My boyfriend planned this just a week before. As usual with my anxiety, it seemed like a great idea at the time and I was very optimistic about going out on a Friday night. There was a blues band playing a gig at a local venue we’d been to before, he said, “Even if it’s shit, we’ll still go and have a good time.” I realised that this was my opportunity to reclaim everything my anxiety took from me, to go out and have fun. This was my first ‘night out’ of the year, and for once I was not going to spend a Friday night in bed at 9pm, scrolling social media and seeing everyone else my age going out and living a carefree life while I cradled a cup of tea and wondered if I was just old before my time.
I promised myself that this night would be the one, and I wasn’t going to let myself down. I finished work at 4pm and got home, I had to make sure I was prepared. Everything I did from this point onwards would affect the rest of my evening, so my anxiety says. I had a light meal: I don’t want to be so full that I’m sick (I hate the thought of being sick in public), but I don’t want to drink on an empty stomach and get too drunk, that would trigger my anxiety too. I had an outfit planned: my favourite thigh high boots with a black dress: It wasn’t bodycon so I wouldn’t feel so self-conscious and lock myself in the toilet in a state of near tears if I saw a prettier, skinnier girl that night, and I could sit down and move around in it comfortably so that it wouldn’t cut into me and make me feel sick (again with the fear of that). It was dressy enough to make me feel pretty, but not too flashy that I didn’t feel like me. I applied a dark red lipstick for the false confidence effect, and my boyfriend and I headed out.
I had to plan my first drink carefully, had to rehearse my order so I didn’t mess it up when I got to the bar, and I had to make sure to not mix drinks because mixing drinks would make me sick and feeling sick would make me anxious and feeling anxious would make me sick and – yeah, I would have just wanted to go home.

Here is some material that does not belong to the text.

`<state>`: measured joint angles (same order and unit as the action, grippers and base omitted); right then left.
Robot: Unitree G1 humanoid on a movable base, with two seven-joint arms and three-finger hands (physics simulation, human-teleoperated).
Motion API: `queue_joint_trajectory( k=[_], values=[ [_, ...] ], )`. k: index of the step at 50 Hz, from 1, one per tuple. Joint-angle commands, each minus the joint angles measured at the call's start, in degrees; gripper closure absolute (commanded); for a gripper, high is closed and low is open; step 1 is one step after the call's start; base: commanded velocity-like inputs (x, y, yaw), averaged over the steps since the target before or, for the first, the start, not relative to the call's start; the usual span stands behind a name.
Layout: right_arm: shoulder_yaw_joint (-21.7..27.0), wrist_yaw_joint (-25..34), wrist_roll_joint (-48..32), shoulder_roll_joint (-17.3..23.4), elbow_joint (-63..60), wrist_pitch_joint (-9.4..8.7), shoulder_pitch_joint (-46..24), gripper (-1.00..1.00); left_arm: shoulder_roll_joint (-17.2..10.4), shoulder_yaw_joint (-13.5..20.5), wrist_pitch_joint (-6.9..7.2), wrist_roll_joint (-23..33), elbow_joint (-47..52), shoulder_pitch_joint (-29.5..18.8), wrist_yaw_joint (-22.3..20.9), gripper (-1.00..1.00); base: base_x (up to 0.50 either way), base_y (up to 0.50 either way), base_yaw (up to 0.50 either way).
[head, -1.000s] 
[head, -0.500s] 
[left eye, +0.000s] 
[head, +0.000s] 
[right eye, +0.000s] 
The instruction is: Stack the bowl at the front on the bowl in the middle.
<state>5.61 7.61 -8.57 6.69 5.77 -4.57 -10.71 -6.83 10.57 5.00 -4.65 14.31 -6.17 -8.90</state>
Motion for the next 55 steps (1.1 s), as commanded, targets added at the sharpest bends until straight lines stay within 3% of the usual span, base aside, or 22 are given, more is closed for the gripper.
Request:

The pubs were busy, it was a Friday night after all, and I could feel the walls starting to close in around me, all the clinking glasses and music and chatter merging into one loud noise burrowing into my ears. Luckily, there was a table free in the beer garden, and on a cold October night, the air was cool and the atmosphere was peaceful. I was nervous about going to see the band though, because the venue could be quite stuffy and claustrophobic sometimes. I finished my first drink quickly, Scottish jokes aside, I think the nerves helped me neck it.
But do you know what? I had a bloody great time. I drank freely with no strict anxiety looming over me and casting worrying thoughts over everything I did or said that night. A barmaid complimented me on my outfit, she probably didn’t think much of it, but it gave me so much confidence. The band put on a great show, I even danced. Anxiety wouldn’t dream of letting me dance.
I don’t know how the hell I did it, but I did. And I’d do it all again.
Don’t let anxiety shut you down, take care of yourself, but break that cycle and prove your anxiety wrong. You’d be amazed at all the things you never thought you could do.